Real time: 0.73878 sec.
Run time: 0.738236 sec.
Space: 31004976 Bytes
GC: 26, GC time: 0.098185 sec.

• The above is an example of some of the profile data that the time function will return

• In general the code for getting data out of something is the same as code for putting something in
• The setf command is a generic setter that can put data into data structures using the accessor as an argument
• The following setf example changes the third item of the list foo, (setf (third foo) 'bar)
• The first parameter in setf is a generalized reference
• A generalized reference parameter can be arbitrarily complicated, meaning whatever path needed to access the reference you will still be able to mutate it with setf

• Common Lisp has dynamic typing, so a symbol can be any type
• This is a list of all the type predicates:
  • arrayp
  • characterp
  • consp
  • functionp
  • hash-table-p
  • listp
  • stringp
  • symbolp
  • atom (this is the opposite of consp, anything that is not a cons cell matches)
  • null Only returns true if input is nil, same as the not predicate
• These predicates an be used to implement generic functions

• The defmethod macro will allow you to define separate functions for each supported argument type
• This can help with code readability so you don't have have a long conditional that checks the type of the arguments
• When using defmethod you need to explicitly state the type of each argument

(defmethod add ((x number) (y number))
  (+ x y))

(defmethod add ((x string) (y string))
  (format nil "string add:~%~4tx: ~a~%~4ty: ~a~%" x y))

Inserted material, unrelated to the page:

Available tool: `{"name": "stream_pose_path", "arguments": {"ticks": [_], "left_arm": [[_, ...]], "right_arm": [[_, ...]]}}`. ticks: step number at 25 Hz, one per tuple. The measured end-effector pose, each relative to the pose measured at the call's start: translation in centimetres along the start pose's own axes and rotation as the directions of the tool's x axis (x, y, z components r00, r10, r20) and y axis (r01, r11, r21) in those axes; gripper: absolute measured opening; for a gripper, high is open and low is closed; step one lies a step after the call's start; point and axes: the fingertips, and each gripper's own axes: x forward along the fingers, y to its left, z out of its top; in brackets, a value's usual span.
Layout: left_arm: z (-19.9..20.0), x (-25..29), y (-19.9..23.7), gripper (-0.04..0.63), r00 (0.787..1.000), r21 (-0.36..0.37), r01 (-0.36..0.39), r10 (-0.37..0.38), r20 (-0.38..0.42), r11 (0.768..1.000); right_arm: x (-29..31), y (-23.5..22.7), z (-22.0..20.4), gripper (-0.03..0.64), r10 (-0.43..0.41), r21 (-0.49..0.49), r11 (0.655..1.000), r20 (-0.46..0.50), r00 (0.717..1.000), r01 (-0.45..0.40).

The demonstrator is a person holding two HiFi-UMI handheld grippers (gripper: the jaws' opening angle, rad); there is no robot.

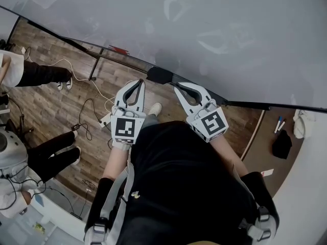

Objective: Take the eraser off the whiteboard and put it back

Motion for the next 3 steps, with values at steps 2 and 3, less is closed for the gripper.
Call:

(add (format nil "num add: ~d" (add 100 -100))
     (format nil "num add: ~d" (add 2 2)))

• The above example will produce the following ouput

string add:
    x: num add: 0
    y: num add: 4

• The type-of function will return the type of the variable
• For example, (type-of 12) will return integer
• (type-of 'hello) will return symbol

• The function define-condition allows you to define a custom error condition

(define-condition my-error-condition () ()
  (:report (lambda (condition stream)
             (princ "custom report message for `my-error-condition'" stream))))

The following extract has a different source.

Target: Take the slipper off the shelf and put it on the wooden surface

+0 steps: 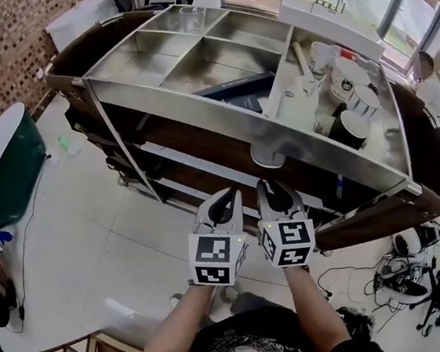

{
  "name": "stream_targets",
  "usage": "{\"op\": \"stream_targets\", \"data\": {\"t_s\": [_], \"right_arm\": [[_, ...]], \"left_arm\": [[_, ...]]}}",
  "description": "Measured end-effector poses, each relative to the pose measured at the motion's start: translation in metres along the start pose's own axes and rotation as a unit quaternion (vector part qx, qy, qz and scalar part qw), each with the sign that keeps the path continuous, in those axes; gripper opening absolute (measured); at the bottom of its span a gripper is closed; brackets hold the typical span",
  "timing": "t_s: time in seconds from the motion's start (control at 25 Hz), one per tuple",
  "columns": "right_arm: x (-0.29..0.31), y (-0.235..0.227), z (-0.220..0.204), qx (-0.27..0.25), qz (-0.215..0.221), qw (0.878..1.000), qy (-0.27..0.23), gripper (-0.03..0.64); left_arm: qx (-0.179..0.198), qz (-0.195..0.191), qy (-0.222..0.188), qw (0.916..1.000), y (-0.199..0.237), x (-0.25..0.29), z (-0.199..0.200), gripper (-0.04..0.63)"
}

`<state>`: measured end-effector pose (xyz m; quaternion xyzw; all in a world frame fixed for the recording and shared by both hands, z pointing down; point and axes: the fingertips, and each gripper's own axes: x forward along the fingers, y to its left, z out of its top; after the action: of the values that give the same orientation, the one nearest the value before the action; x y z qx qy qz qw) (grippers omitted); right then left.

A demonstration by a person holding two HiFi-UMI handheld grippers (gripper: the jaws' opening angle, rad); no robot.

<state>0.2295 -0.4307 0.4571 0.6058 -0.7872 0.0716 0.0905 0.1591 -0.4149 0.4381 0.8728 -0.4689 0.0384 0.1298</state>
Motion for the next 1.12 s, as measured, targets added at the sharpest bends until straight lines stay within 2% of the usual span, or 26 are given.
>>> {"op": "stream_targets", "data": {"t_s": [0.12, 0.32, 0.44, 0.68, 1.0, 1.12], "right_arm": [[0.020, -0.027, -0.011, -0.005, -0.026, 1.000, 0.011, 0.075], [0.060, -0.073, -0.027, 0.006, -0.071, 0.997, 0.037, 0.101], [0.083, -0.090, -0.033, -0.008, -0.085, 0.995, 0.058, 0.103], [0.117, -0.103, -0.032, -0.033, -0.089, 0.992, 0.079, 0.103], [0.147, -0.118, -0.055, -0.055, -0.100, 0.985, 0.130, 0.103], [0.151, -0.119, -0.067, -0.047, -0.097, 0.983, 0.152, 0.103]], "left_arm": [[-0.008, -0.003, 0.002, 1.0000, 0.001, 0.005, -0.004, 0.006], [-0.018, 0.003, 0.000, 0.9998, 0.008, 0.009, -0.007, 0.006], [-0.023, 0.006, -0.001, 0.9997, 0.008, 0.011, -0.008, 0.006], [-0.020, 0.019, -0.016, 0.9995, 0.021, 0.010, -0.002, 0.006], [-0.025, 0.042, -0.019, 0.9986, 0.038, 0.006, -0.003, 0.006], [-0.028, 0.049, -0.018, 0.9983, 0.041, 0.004, -0.006, 0.006]]}}
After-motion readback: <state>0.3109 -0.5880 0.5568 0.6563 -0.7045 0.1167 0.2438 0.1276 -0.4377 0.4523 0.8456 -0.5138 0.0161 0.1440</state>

(error 'my-error-condition)

• The above example creates a custom error condition with a customized report
• Use the error function and the symbol of the condition to trigger it

• The handler-case function allows you to intercept an error

(define-condition my-error-condition () ()
  (:report (lambda (condition stream)
             (princ "custom report message for `my-error-condition'" stream))))

(defun going-to-error ()
  (error 'my-error-condition))

(handler-case (going-to-error)
  (my-error-condition () "Intercepted `my-error-condition'"))

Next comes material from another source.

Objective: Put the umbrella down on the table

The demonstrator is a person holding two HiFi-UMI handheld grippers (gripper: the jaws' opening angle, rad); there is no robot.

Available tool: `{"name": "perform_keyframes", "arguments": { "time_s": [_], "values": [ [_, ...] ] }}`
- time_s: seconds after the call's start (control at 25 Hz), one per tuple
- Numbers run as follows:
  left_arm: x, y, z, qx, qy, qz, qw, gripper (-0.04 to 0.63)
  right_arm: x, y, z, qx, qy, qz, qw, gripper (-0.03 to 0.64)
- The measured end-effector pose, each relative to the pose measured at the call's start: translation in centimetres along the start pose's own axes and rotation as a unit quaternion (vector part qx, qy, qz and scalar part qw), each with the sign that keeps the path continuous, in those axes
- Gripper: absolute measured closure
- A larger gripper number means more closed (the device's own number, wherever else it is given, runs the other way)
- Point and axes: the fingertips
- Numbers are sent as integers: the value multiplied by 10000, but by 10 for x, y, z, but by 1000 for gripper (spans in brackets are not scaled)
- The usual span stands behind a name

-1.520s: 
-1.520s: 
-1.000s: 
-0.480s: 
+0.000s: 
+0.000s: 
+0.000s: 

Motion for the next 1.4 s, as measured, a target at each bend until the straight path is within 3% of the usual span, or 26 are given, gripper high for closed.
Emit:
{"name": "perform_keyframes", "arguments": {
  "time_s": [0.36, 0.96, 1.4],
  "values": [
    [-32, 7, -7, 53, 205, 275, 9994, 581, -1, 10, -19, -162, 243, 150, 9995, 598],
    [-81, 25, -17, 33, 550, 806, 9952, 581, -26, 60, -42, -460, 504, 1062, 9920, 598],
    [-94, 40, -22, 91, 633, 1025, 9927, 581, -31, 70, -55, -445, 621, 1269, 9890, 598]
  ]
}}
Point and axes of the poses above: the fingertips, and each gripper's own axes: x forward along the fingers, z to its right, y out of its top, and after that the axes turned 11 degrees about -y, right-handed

• The above example shows using handler-case to intercept a particular error symbol

• The defstruct macro is useful for building structured data out of lists
• The defstruct macro will also create functions for building and accessing the data from the struct

(defstruct rectangle
  x
  y
  width
  height)

(defparameter *my-rect* (make-rectangle :x 10 :y 10 :width 50 :height 25))

(rectangle-height *my-rect*)
(setf (rectangle-x *my-rect*) 85)
*my-rect*

• The above example shows creating a structure with defstruct and building one with the make-<STRUCT_NAME> function
• It also shows using a generated accessor function <STRUCT_NAME>-<PROPERPTY_NAME>
• The above example produces the following struct literal, #S(RECTANGLE :X 85 :Y 10 :WIDTH 50 :HEIGHT 25)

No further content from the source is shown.